[Items from a dataset]

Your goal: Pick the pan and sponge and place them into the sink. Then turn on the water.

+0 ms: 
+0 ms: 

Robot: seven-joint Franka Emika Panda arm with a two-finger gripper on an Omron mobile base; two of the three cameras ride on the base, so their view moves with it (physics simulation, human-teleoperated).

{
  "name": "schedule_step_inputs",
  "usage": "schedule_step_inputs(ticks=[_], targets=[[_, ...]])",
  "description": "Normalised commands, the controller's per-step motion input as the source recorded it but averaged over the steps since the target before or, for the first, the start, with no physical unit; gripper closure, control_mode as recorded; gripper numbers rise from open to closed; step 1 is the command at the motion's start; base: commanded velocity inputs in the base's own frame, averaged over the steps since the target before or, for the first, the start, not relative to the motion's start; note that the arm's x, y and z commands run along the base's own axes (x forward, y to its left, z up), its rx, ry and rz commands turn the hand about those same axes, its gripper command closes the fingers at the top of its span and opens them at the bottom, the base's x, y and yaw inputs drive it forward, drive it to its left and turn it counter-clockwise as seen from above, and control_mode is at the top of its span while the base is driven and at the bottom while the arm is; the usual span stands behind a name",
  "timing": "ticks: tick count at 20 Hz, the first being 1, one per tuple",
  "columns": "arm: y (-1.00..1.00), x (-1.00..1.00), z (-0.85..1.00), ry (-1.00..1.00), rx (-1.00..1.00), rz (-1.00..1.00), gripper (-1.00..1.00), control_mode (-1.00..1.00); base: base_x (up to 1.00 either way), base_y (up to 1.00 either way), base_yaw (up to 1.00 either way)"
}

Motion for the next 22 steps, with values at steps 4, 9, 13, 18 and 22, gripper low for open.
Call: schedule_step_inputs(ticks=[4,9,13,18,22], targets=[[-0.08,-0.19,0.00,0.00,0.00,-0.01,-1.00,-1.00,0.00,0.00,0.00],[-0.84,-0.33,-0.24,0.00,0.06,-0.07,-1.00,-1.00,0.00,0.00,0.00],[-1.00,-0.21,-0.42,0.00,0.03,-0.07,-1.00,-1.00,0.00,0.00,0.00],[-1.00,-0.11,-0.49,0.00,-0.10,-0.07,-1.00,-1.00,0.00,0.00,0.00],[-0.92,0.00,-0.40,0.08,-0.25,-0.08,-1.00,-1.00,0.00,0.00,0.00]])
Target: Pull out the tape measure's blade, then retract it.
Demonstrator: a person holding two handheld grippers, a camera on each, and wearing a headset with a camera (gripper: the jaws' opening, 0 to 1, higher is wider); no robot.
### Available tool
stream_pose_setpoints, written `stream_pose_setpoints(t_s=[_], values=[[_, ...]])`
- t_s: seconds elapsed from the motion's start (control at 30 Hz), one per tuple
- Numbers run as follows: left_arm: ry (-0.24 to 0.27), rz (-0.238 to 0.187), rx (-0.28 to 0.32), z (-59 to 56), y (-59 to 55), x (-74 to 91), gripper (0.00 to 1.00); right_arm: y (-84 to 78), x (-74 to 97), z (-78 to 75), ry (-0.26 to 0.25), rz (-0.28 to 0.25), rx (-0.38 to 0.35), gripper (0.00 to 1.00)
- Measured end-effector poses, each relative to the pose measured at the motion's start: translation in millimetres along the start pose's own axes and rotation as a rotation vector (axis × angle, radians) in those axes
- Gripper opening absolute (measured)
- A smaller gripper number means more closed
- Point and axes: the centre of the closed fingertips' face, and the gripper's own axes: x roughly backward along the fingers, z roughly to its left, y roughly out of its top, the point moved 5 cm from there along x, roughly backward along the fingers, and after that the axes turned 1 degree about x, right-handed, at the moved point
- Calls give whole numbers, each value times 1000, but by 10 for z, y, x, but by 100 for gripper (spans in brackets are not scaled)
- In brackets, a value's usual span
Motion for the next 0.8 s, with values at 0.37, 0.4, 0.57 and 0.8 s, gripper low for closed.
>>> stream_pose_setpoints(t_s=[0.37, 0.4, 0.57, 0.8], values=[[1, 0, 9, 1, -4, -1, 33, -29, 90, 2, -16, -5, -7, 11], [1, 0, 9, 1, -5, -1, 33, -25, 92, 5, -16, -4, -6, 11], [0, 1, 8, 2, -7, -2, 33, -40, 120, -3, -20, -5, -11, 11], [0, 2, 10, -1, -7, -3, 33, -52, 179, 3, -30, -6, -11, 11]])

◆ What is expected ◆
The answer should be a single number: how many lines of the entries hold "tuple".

◆ Task result ◆
2